§ PROBLEM STATEMENT: Retype the listing exactly, with no images.

§ COLLECTED DATA:
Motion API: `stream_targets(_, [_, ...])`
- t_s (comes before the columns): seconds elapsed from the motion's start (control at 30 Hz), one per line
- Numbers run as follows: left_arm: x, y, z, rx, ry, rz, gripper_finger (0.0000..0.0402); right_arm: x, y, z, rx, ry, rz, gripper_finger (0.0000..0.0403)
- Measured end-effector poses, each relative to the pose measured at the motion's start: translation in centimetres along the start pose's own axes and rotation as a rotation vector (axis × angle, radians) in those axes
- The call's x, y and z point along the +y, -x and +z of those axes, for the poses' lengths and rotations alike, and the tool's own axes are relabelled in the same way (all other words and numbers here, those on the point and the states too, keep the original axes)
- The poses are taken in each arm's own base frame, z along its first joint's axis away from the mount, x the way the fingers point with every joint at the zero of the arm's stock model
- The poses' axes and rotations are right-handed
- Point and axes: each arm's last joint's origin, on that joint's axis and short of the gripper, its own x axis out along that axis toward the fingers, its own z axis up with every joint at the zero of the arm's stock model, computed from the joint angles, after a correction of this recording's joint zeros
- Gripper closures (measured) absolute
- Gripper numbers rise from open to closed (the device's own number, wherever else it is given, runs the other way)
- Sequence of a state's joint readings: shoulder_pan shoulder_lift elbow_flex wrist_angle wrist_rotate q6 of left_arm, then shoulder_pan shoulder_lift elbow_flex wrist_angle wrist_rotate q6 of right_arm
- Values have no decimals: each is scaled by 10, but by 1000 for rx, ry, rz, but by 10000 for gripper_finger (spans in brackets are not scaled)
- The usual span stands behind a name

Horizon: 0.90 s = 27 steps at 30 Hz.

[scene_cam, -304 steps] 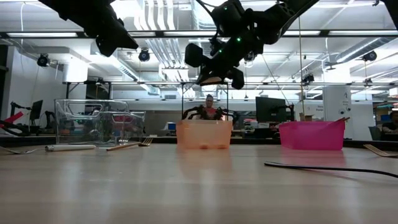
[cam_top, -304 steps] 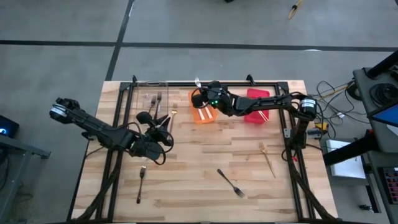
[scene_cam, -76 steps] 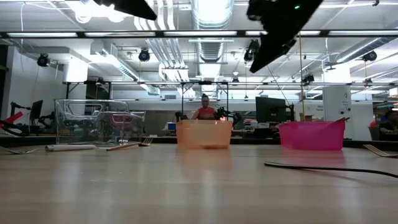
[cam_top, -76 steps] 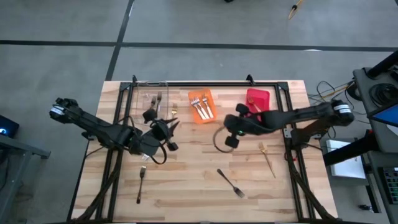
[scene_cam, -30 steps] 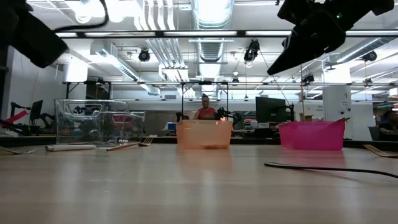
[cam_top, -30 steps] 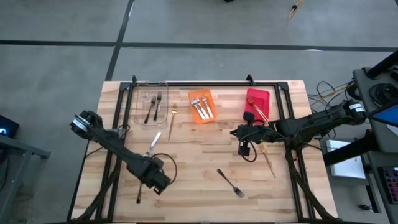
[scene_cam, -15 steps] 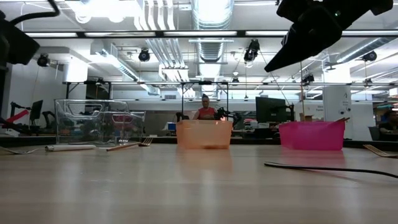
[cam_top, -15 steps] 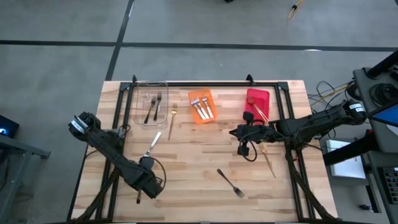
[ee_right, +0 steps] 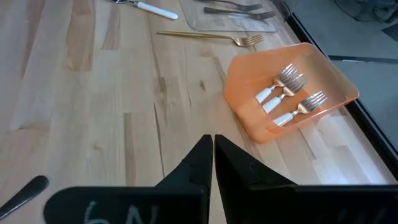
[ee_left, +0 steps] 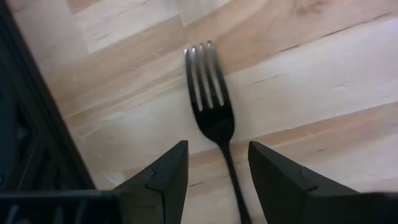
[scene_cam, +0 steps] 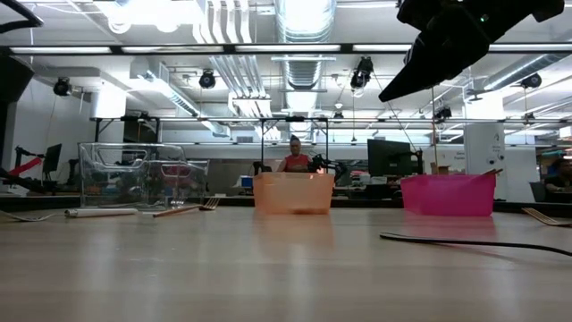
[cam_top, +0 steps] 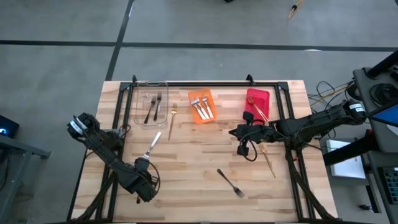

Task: Sort silverware by color (type)
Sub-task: Put the left black fork into the transparent bin

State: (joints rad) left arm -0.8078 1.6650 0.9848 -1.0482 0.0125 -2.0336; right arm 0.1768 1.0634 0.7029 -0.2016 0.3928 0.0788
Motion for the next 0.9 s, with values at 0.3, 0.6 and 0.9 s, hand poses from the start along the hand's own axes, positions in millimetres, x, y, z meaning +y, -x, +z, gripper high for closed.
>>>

§ EXERCISE RESPONSE:
Motion API: `stream_targets(_, [_, ...])`
- t_s (comes before the columns): seconds elapsed from the motion's start (control at 30 Hz), one per line
- Numbers run as follows: left_arm: x, y, z, rx, ry, rz, gripper_finger (0.0000..0.0402); right_arm: x, y, z, rx, ry, rz, gripper_finger (0.0000..0.0403)
- Measured end-effector poses, each relative to the pose measured at the motion's start: translation in centimetres along the start pose's own axes and rotation as a rotation vector (axis × angle, radians) in those axes
- The call's x, y and z point along the +y, -x and +z of those axes, for the poses' lengths and rotations alike, and the tool's own axes are relabelled in the same way (all other words and numbers here, those on the point and the states too, keep the original axes)
- The poses are taken in each arm's own base frame, z along its first joint's axis away from the mount, x the way the fingers point with every joint at the zero of the arm's stock model
- The poses' axes and rotations are right-handed
- Point and axes: each arm's last joint's origin, on that joint's axis and short of the gripper, its own x axis out along that axis toward the fingers, its own z axis up with every joint at the zero of the arm's stock model, computed from the joint angles, after a correction of this recording's joint zeros
- Gripper closures (measured) absolute
- Gripper numbers rise from open to closed (the device's own number, wherever else it is given, runs the other way)
- Sequence of a state's joint readings: shoulder_pan shoulder_lift elbow_flex wrist_angle wrist_rotate q6 of left_arm, then shoulder_pan shoulder_lift elbow_flex wrist_angle wrist_rotate q6 of right_arm
- Values have no decimals: each is scaled by 10, but by 1000 for rx, ry, rz, but by 10000 for gripper_finger (spans in brackets are not scaled)
- The usual span stands behind a name

Horizon: 0.90 s = 27 steps at 30 Hz.

[scene_cam, -304 steps] 
[cam_top, -304 steps] 
[scene_cam, -76 steps] 
[cam_top, -76 steps] 
[scene_cam, -30 steps] 
[cam_top, -30 steps] 
[scene_cam, -15 steps] 
[cam_top, -15 steps] 
[ee_right, +0 steps] 
[ee_left, +0 steps] 
[scene_cam, +0 steps] 
[cam_top, +0 steps] 

Task: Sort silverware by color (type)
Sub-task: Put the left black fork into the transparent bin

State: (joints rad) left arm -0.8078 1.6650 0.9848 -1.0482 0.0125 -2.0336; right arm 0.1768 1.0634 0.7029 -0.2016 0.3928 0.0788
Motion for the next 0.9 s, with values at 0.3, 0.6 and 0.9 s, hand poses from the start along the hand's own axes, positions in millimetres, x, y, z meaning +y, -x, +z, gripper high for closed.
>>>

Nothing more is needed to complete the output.